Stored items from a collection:

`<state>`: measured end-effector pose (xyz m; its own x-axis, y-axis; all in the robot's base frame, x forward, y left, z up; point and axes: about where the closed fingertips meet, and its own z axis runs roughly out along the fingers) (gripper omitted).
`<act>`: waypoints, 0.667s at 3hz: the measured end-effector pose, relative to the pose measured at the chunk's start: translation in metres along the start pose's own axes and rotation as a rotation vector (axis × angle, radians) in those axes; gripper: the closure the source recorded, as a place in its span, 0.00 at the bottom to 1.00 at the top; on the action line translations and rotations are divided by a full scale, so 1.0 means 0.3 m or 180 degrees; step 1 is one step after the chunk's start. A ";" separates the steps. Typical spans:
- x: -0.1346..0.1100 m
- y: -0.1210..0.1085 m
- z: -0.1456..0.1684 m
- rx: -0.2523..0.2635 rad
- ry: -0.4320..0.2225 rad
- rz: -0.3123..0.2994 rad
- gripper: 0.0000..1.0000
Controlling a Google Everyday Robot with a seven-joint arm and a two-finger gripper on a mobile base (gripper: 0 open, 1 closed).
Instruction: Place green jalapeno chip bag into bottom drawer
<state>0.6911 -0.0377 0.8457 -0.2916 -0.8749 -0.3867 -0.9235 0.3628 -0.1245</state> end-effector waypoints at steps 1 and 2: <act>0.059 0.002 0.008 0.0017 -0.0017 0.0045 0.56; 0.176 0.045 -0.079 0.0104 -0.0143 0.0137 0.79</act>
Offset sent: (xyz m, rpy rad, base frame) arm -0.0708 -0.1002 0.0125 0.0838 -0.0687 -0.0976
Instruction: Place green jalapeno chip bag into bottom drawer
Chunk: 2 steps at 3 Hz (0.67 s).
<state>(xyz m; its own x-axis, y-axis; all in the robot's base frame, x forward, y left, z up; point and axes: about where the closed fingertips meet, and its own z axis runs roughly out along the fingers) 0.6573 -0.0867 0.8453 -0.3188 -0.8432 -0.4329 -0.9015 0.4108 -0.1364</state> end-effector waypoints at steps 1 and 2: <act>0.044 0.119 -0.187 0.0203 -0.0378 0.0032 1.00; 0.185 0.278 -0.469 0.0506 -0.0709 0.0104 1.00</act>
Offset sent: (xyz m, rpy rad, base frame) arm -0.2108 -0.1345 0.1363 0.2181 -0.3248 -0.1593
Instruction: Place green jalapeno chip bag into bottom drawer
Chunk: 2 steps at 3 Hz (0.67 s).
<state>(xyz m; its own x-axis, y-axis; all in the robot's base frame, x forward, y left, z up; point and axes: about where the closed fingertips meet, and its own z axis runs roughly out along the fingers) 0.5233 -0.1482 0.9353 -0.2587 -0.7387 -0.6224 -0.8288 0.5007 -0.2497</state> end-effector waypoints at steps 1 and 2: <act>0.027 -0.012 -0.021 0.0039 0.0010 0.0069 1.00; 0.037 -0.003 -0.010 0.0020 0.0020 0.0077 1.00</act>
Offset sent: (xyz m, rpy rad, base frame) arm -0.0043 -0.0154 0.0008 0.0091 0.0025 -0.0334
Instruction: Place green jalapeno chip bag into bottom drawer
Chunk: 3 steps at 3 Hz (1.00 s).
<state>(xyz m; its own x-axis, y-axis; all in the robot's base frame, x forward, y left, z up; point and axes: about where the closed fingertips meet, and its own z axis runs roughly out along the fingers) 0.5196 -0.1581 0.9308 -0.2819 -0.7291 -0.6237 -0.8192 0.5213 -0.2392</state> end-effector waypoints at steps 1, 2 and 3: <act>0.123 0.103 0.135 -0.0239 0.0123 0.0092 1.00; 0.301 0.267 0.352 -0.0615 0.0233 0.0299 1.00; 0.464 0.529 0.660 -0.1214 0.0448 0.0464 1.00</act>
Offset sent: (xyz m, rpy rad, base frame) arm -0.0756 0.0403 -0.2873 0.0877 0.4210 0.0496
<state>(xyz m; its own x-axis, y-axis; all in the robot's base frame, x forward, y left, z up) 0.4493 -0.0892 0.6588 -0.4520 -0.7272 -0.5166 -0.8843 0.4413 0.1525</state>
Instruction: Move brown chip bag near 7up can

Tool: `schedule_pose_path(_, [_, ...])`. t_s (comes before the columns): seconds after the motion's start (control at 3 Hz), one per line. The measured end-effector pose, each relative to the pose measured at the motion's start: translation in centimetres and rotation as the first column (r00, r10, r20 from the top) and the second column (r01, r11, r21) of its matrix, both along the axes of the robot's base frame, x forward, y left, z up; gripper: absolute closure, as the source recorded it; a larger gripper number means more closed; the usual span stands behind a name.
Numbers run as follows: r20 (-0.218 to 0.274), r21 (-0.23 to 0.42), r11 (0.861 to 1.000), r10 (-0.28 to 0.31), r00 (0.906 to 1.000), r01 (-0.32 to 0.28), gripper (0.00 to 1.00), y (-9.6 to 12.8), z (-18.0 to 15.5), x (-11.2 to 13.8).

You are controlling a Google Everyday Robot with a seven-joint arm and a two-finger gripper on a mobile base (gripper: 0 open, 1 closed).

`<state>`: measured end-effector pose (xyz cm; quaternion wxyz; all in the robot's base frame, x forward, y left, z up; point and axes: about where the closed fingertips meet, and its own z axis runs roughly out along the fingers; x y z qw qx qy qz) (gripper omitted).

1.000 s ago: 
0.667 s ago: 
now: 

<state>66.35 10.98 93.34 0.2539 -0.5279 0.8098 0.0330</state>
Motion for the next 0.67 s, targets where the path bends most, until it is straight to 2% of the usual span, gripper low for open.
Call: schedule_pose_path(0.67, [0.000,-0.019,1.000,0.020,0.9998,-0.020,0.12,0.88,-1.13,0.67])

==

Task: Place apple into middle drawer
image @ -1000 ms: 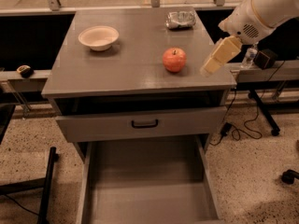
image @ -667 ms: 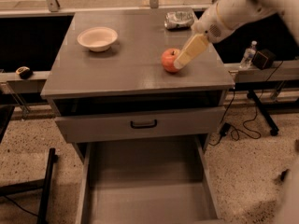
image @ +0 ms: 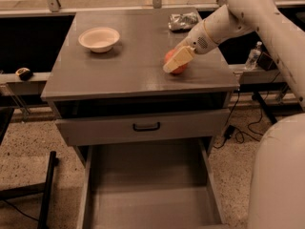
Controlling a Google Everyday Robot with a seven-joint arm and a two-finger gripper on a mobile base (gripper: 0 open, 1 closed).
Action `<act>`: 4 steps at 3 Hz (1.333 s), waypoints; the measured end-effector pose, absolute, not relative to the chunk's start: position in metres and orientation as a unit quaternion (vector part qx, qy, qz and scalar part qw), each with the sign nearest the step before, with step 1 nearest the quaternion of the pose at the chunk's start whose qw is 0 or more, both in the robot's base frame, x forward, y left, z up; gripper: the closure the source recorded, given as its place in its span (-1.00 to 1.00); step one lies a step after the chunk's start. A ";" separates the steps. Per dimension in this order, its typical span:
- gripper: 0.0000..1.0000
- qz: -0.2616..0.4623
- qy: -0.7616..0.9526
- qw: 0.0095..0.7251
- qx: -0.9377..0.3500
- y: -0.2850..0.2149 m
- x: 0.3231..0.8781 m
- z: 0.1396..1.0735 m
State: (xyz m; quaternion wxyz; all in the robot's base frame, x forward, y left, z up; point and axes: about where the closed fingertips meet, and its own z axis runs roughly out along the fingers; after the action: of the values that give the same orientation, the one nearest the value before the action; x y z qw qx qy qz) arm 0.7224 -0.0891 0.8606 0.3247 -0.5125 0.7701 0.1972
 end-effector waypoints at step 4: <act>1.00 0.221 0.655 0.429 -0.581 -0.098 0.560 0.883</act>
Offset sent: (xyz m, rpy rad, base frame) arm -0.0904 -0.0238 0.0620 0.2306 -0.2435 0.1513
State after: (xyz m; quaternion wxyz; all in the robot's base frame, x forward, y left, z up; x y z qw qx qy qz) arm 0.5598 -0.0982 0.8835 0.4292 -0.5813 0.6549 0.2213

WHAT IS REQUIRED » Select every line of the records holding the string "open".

RESPONSE TO THE EXERCISE »
Controlling a Google Everyday Robot with a seven-joint arm and a two-finger gripper on a mobile base (gripper: 0 open, 1 closed).
You are controlling a Google Everyday Robot with a seven-joint arm and a two-finger gripper on a mobile base (gripper: 0 open, 1 closed).
Motion for the next 0.67 s, targets where the path bends most, until it is straight to 2% of the usual span, gripper low for open.
Controlling a Google Everyday Robot with a seven-joint arm and a two-finger gripper on a mobile base (gripper: 0 open, 1 closed).

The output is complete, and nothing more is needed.